Arguing that the controversial nature of the topic will lead to communal rupture is intellectual delinquency at its finest. Firstly, this point is only made by non-blacks, who as Mill put it, overlook the interests of the excluded and see it with very different eyes from those of the persons whom it directly concerns. Equally, those who put it that the current political climate means that Muslims should avoid such contentious issues overlook the idea that Muslims differ in what they believe to be a priority to the preservation of the faith or those things that significantly contribute to the everyday ill-being of believers. Secondly, it can’t logically be claimed that addressing the cause of disunity will instigate disunity, unless one is oblivious to the discord the cause is essentially triggering. Such lobbyists might be better served to actually engage black opinion on a wide level, and actually interact with conversations taking place amongst black Muslims. Thirdly, my intent is to bring us all together for a shared Islamic identity in the context of the UK and this article is rooted in the basic proposition that continued maltreatment or neglect will inevitably (and understandably) lead to the disintegration of a Muslim populace and internal antipathy. Rather than complain about a problem once it has transpired, some foresight dictates recognising early markers and calling ourselves, as a believing community – if that’s what we aspire to be, to remedy potential tribulations.

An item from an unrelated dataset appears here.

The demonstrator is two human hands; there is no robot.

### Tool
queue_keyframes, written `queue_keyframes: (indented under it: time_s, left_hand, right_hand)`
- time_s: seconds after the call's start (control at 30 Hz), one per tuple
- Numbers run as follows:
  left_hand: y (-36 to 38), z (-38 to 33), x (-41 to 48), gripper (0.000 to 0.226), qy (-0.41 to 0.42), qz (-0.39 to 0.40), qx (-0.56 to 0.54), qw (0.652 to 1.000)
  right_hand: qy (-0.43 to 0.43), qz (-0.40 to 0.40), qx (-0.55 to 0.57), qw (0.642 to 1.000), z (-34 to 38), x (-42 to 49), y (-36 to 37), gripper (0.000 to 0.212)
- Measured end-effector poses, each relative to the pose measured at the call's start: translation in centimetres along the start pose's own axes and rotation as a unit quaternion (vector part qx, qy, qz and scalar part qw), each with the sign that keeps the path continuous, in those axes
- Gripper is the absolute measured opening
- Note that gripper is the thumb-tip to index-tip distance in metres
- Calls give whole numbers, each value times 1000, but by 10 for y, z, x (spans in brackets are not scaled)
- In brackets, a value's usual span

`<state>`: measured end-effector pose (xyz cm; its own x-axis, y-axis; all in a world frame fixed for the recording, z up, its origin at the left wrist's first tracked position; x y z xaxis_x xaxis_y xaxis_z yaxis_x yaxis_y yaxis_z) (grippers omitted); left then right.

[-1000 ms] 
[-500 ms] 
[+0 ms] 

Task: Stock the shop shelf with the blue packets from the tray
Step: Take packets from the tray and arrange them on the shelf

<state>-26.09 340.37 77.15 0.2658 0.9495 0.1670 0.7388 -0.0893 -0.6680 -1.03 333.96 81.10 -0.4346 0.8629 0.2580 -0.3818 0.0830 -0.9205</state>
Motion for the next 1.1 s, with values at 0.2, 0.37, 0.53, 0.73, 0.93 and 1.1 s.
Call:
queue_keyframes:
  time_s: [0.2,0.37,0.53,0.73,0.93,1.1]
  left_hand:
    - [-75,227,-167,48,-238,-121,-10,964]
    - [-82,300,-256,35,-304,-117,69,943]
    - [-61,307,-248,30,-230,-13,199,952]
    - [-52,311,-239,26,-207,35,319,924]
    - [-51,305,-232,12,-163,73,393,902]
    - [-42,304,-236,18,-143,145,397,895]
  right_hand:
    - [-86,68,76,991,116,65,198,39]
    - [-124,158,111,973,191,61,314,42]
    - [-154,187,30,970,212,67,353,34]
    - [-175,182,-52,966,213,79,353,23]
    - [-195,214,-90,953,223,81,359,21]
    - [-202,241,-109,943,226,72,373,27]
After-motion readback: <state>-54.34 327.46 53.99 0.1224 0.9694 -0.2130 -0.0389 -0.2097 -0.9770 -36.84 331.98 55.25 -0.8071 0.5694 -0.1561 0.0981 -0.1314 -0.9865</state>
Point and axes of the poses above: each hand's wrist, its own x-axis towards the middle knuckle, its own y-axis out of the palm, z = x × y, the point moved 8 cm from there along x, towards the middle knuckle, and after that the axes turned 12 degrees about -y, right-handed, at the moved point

By removing obstacles of an unethical nature and working on a truly shared Muslim identity, one that organically melds the best of what we all are, we should actually anticipate an enriching experience. And while it might require that we all slightly adapt to locate our commonality, rather than becoming nervous, we ought to look at it as part of the maturation process that develops the believing community in exciting and positive ways.